BEGIN
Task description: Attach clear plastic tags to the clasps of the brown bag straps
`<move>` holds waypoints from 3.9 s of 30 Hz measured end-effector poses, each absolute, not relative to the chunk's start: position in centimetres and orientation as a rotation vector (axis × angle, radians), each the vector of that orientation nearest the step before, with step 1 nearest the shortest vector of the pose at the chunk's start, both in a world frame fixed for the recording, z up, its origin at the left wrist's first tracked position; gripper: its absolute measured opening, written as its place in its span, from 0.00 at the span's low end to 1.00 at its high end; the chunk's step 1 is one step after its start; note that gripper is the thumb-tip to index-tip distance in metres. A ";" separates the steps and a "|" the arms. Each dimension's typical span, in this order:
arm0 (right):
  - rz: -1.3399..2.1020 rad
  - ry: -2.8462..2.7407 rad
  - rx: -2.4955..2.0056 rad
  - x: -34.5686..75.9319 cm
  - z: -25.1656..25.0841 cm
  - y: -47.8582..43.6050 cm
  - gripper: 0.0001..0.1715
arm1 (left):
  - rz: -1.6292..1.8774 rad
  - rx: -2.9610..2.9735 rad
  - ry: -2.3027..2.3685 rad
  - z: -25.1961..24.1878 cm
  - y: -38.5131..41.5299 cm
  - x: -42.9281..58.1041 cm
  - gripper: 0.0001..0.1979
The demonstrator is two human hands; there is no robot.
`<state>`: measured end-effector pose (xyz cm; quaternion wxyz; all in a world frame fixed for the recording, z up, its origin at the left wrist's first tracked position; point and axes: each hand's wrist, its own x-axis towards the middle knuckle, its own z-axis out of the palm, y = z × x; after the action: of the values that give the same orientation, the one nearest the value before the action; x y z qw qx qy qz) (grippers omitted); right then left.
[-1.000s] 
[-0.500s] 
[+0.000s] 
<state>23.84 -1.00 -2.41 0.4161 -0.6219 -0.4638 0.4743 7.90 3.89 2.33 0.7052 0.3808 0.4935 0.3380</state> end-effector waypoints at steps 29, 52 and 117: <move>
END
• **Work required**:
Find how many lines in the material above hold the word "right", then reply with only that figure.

• **Answer section**:
2